* **TASK PROMPT**
Only the pictures are to be dropped, and the rest of the data should be copied exactly.

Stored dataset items
⁂
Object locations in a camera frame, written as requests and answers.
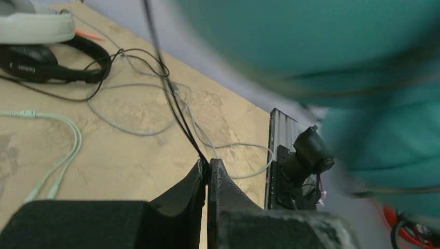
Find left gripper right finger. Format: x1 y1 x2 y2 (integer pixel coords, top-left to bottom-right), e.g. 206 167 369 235
208 159 360 248

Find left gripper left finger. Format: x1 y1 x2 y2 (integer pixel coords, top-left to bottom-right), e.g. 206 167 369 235
1 162 209 248

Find grey usb cable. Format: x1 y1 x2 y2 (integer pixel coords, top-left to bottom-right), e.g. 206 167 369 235
60 8 274 180

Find mint green headphones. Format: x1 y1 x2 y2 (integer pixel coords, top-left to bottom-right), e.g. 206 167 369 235
1 110 83 203

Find black wired earbuds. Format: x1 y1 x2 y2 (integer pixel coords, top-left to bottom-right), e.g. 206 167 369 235
143 0 209 166

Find black headphones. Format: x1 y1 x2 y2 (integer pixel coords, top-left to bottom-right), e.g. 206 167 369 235
1 35 127 103

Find teal cat-ear headphones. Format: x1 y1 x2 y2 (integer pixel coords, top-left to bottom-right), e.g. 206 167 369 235
174 1 439 218

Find white grey headphones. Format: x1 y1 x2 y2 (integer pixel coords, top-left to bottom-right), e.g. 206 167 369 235
1 1 75 45

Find orange pencil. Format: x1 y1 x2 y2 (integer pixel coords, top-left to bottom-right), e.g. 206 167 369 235
75 29 105 41

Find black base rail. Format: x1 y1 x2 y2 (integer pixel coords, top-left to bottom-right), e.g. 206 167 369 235
265 108 335 210
⁂
* **SOLVED EXERCISE**
Object locations in a camera frame, written as requests and answers.
Find left gripper right finger. Format: x1 y1 x2 y2 (integer pixel coords, top-left to bottom-right), e.g. 206 167 369 235
208 159 360 248

Find left gripper left finger. Format: x1 y1 x2 y2 (integer pixel coords, top-left to bottom-right), e.g. 206 167 369 235
1 162 209 248

Find grey usb cable. Format: x1 y1 x2 y2 (integer pixel coords, top-left to bottom-right), e.g. 206 167 369 235
60 8 274 180

Find mint green headphones. Format: x1 y1 x2 y2 (integer pixel coords, top-left to bottom-right), e.g. 206 167 369 235
1 110 83 203

Find black wired earbuds. Format: x1 y1 x2 y2 (integer pixel coords, top-left to bottom-right), e.g. 206 167 369 235
143 0 209 166

Find black headphones. Format: x1 y1 x2 y2 (integer pixel coords, top-left to bottom-right), e.g. 206 167 369 235
1 35 127 103

Find teal cat-ear headphones. Format: x1 y1 x2 y2 (integer pixel coords, top-left to bottom-right), e.g. 206 167 369 235
174 1 439 218

Find white grey headphones. Format: x1 y1 x2 y2 (integer pixel coords, top-left to bottom-right), e.g. 206 167 369 235
1 1 75 45

Find orange pencil. Format: x1 y1 x2 y2 (integer pixel coords, top-left to bottom-right), e.g. 206 167 369 235
75 29 105 41

Find black base rail. Format: x1 y1 x2 y2 (integer pixel coords, top-left to bottom-right), e.g. 206 167 369 235
265 108 335 210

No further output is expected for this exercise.